I've been watching and reading about the work going on to establish a democratic government in Iraq. You know ... one day the media says things are going well, and the next they report how things are falling apart. One day the media quotes people as saying democracy will be in place in Iraq in a few months; the next day high profile commentators commiserate that it will take years. If you'll go back in history to the time when the United States of America was established, one has to wonder how our presentday media would have reported the day-to-day founding of America.
The birth date of the United States of America is generally considered to have been on July 4, 1776. That is the day a group of Americans, meeting officially in Philadelphia and representing 13 colonies, unanimously declared their independence from mother England. At that point America was fighting as a coalition of states, and they did not always agree, but they hung together lest they should hang separately. It wasn't until November, 1777, more than a year later, that the Continental Congress agreed to the Articles of Confederation, and it wasn't till four years later, in 1781, that all of the states finally signed on to that pact. Can you imagine today's embedded media reporting on the debates in each of the states as that document came into effect and was voted on.

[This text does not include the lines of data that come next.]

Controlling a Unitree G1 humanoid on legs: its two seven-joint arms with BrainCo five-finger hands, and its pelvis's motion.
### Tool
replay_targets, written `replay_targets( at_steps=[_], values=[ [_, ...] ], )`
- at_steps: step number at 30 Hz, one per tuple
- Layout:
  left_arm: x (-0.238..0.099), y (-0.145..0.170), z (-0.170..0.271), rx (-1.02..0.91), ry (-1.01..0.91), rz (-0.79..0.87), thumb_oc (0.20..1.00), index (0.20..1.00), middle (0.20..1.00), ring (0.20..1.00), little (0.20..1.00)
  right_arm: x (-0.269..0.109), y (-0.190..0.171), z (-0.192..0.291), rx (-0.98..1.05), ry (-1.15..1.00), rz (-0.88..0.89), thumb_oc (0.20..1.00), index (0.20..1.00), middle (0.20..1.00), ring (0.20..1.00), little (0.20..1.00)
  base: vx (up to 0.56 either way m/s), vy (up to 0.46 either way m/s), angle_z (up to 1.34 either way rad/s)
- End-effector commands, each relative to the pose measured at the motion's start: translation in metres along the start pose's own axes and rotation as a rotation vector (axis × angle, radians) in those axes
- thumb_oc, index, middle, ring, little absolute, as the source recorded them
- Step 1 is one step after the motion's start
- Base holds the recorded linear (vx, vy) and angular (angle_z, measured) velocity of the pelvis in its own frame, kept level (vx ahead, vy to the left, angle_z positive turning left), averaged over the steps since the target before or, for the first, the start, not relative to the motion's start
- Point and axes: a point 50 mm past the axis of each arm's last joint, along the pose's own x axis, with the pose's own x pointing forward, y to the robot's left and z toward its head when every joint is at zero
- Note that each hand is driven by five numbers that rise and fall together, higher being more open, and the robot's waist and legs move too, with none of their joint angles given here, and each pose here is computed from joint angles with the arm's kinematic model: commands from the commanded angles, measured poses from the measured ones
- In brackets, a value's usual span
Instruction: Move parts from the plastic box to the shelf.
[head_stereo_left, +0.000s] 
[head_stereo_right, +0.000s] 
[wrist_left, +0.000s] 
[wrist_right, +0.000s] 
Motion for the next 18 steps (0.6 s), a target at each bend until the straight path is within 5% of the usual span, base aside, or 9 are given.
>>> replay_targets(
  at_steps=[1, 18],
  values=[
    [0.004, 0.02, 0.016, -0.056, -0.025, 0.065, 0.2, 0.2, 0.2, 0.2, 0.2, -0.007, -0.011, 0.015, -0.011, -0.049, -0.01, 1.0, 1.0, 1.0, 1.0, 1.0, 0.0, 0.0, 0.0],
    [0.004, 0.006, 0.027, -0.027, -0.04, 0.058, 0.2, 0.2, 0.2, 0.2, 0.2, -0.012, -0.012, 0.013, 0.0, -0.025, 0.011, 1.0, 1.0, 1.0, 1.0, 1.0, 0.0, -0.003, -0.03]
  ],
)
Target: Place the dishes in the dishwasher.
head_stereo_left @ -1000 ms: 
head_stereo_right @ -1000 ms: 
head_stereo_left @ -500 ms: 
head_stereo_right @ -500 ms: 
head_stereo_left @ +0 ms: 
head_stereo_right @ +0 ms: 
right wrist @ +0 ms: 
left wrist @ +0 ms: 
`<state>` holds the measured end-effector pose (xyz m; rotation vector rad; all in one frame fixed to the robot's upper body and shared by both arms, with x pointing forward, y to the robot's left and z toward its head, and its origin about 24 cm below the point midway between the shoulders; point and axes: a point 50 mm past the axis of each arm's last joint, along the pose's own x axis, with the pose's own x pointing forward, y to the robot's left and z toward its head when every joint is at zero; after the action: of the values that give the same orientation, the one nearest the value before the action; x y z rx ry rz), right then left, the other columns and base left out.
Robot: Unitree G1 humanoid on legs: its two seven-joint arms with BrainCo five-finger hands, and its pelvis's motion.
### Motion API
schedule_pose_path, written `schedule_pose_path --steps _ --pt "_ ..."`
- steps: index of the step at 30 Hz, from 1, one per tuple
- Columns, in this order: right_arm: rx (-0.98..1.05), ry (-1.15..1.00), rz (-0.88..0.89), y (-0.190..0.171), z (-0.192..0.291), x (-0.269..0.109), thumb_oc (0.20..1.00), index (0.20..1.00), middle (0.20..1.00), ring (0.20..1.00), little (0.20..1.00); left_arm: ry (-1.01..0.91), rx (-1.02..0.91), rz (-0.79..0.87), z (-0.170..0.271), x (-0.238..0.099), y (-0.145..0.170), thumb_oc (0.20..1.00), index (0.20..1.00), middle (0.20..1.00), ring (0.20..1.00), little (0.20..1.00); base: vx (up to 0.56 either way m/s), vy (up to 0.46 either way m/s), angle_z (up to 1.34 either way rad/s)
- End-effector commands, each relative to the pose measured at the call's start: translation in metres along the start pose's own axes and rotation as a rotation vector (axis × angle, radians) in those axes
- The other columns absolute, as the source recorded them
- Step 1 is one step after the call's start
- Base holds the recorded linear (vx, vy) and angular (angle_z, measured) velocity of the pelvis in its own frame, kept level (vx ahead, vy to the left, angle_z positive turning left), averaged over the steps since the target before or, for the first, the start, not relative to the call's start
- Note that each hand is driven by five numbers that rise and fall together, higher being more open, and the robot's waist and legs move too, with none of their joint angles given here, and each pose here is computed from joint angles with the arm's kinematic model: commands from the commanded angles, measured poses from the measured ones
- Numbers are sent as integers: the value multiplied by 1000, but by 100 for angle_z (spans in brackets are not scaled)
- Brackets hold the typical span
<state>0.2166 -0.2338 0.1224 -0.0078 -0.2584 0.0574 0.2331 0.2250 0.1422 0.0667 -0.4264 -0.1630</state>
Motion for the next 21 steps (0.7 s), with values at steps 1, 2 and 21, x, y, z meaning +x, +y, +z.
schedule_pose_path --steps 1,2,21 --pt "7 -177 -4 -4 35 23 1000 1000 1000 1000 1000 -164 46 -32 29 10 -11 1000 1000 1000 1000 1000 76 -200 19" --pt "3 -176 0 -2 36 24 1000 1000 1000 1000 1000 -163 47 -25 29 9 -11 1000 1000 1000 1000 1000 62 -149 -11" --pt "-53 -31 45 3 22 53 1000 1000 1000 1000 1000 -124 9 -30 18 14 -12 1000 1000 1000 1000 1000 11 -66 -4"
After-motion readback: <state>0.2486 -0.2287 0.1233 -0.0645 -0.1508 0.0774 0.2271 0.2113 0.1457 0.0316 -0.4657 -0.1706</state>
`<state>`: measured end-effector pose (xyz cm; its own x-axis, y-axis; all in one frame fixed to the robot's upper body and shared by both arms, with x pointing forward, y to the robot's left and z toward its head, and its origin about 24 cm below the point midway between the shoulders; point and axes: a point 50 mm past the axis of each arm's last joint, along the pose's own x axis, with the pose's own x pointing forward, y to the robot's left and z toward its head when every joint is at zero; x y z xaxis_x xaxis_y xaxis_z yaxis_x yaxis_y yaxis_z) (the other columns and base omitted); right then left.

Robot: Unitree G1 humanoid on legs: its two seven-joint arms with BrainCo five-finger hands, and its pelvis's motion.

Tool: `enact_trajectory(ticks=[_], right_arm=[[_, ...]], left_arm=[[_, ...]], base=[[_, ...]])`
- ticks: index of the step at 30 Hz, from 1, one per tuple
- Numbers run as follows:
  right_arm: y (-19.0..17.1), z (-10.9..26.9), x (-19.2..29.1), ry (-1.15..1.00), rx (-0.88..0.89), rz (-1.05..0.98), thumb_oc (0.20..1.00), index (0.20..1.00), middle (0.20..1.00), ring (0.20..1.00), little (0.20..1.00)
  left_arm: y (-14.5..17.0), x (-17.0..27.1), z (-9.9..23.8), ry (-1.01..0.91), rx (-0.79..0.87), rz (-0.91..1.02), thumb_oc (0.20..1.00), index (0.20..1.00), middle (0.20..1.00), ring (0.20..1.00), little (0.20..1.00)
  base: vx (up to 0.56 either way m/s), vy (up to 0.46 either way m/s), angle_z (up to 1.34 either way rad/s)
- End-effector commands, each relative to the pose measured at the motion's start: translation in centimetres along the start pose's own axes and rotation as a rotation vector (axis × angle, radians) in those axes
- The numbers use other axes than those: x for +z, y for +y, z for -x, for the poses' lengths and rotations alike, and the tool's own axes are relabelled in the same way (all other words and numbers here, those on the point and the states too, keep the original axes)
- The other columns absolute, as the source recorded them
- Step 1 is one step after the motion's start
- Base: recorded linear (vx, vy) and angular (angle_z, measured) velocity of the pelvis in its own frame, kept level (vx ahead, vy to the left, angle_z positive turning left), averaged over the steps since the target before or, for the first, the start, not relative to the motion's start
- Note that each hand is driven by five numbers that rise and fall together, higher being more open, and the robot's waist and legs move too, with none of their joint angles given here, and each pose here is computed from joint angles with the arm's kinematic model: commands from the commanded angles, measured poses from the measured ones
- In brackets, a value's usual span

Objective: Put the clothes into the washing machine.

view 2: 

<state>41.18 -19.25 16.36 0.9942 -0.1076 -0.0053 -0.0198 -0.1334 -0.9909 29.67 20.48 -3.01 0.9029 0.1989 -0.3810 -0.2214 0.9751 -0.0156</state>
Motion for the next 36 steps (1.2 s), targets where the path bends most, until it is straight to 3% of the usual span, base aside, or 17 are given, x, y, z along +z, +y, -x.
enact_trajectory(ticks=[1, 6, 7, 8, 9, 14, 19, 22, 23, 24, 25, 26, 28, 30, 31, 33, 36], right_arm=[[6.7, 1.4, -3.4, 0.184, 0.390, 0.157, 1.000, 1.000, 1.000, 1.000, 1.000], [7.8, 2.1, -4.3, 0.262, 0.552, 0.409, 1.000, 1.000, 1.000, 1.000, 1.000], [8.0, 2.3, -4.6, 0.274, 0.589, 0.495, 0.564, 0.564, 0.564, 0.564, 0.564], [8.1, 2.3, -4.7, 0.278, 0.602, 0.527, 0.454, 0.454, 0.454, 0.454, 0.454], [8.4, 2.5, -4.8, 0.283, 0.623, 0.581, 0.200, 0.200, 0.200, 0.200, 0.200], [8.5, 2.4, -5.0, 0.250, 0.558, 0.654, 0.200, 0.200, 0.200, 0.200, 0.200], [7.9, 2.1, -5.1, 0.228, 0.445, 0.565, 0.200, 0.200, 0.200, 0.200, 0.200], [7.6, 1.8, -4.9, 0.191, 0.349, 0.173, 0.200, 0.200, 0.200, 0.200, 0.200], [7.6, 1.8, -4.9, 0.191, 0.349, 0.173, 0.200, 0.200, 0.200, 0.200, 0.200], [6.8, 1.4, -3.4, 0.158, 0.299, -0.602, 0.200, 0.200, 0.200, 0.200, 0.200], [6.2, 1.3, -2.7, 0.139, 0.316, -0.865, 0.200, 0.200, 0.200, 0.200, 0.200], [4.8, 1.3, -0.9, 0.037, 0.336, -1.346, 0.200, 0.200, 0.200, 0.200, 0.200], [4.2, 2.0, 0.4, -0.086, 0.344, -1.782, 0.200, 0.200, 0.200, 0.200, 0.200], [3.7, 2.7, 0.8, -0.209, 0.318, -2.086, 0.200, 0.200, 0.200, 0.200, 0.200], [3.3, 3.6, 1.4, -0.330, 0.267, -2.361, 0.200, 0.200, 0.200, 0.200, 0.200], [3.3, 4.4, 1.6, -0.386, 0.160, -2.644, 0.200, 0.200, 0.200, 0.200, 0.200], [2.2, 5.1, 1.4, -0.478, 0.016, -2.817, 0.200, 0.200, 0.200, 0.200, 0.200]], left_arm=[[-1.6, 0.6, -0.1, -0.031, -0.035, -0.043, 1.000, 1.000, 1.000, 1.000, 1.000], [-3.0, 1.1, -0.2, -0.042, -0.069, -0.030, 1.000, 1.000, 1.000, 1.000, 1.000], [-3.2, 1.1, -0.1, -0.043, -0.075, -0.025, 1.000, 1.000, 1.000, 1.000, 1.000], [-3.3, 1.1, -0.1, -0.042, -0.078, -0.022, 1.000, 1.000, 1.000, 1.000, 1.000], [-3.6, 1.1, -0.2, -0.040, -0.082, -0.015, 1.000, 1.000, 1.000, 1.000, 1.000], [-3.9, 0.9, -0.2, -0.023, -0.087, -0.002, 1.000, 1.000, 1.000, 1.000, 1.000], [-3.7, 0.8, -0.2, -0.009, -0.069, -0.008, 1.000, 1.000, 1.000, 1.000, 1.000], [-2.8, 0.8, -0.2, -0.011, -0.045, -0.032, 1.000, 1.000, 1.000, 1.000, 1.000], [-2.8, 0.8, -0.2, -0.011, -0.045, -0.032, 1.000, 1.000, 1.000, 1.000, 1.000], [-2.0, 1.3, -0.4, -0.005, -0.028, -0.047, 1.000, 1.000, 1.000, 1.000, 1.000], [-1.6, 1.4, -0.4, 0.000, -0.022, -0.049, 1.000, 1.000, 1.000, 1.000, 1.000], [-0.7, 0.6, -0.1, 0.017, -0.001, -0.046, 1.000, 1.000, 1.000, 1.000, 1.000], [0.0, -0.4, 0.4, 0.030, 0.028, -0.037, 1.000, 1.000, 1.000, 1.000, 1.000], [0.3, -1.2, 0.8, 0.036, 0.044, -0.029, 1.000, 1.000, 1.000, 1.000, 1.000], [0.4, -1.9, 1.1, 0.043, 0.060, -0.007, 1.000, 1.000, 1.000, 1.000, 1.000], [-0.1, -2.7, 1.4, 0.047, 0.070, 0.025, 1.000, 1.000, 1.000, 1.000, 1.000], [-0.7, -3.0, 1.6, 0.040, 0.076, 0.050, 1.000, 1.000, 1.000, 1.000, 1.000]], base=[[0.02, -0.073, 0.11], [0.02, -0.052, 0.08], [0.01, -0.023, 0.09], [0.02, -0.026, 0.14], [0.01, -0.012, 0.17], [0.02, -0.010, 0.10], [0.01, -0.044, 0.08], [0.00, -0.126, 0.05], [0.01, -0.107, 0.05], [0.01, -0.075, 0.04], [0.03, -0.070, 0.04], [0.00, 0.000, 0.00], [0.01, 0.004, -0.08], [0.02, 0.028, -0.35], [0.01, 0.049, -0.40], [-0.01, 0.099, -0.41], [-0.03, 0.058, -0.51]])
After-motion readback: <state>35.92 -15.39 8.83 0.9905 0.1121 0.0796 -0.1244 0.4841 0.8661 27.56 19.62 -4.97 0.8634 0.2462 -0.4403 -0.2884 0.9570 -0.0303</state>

But by the time the Articles of Confederation were officially adopted by all the states, all America had realized it was a flawed document that had to be changed. So they called a convention again and on September 28, 1787, the Continental Congress agreed upon a report to be sent to the several legislatures for adoption, or rejection. It would not become the law of the land until 9 of the 13 states adopted it. And it wasn't till July 2,
1788 - 12 years after the Declaration of Independence -- that the ninth state ratified the document and our present Constitution became the law of our land. Can you imagine how today's media would have reported all that?
This is Gordon Sawyer from a window on historic Green Street.